◆ EXERCISE REQUIREMENTS: Your answer should be one number: the count of lines in the records that include the word "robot".

◆ Records from a data collection:
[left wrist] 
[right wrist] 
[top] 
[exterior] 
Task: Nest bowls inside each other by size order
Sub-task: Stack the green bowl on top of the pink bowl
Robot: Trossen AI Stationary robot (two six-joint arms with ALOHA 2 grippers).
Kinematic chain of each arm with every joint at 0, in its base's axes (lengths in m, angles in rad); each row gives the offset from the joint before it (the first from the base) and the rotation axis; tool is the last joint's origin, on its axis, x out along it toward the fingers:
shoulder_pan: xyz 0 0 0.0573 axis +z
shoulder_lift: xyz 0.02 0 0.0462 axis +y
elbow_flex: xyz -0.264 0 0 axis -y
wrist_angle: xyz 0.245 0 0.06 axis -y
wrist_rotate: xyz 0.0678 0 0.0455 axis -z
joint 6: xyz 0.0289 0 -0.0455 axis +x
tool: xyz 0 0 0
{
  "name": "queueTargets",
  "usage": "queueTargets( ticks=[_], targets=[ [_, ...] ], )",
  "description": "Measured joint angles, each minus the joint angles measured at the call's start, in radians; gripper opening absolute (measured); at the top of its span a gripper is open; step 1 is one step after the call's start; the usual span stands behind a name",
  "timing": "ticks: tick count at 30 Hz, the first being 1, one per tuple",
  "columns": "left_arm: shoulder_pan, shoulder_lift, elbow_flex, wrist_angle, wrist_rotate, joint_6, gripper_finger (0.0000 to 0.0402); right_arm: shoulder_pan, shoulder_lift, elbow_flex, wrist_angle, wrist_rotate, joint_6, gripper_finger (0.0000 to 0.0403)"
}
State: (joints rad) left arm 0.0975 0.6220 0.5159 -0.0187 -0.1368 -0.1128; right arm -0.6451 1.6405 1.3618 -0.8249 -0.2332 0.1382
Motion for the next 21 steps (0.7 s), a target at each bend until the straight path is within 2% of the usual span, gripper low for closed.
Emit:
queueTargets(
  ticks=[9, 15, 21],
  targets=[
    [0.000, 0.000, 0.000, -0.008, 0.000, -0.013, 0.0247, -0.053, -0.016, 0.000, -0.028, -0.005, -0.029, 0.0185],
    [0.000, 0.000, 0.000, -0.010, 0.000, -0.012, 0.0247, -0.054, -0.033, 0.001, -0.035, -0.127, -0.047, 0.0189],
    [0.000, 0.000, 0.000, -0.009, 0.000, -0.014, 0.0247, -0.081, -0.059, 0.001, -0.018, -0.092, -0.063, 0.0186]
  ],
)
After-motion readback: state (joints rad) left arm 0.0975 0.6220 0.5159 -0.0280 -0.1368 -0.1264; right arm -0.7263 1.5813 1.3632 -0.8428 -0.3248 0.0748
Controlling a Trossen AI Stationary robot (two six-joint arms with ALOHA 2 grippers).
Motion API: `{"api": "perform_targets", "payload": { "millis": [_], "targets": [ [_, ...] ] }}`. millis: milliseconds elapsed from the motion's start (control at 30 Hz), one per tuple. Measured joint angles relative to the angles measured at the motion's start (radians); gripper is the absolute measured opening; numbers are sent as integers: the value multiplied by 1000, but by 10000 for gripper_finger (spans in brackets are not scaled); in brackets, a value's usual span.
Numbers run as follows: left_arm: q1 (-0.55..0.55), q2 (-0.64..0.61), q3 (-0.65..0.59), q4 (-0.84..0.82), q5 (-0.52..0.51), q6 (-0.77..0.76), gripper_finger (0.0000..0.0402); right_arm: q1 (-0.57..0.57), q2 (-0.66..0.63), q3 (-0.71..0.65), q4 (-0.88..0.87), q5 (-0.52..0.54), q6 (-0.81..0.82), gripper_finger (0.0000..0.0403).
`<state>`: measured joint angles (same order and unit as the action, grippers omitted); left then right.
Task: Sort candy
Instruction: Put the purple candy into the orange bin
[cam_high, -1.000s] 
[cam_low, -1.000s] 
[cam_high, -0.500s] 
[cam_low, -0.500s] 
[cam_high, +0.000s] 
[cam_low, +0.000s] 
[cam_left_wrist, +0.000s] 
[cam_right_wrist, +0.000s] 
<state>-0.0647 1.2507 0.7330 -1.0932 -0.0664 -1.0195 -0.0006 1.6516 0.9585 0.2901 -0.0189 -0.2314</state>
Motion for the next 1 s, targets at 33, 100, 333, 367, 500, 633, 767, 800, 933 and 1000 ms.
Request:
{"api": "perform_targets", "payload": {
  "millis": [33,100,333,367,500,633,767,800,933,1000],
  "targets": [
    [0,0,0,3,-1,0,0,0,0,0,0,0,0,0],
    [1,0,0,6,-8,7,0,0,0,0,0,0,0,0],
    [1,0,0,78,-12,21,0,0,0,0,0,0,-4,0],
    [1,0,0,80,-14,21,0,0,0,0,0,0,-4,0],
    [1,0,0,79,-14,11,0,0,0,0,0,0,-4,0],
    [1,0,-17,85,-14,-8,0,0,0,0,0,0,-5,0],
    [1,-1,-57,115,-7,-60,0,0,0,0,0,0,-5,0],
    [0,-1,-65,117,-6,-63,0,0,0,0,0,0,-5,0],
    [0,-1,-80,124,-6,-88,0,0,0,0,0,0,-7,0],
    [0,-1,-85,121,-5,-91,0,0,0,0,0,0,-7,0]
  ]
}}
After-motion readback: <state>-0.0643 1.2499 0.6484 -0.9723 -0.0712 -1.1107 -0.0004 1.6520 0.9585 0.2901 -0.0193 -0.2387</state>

◆ RESPONSE TO THE EXERCISE: 2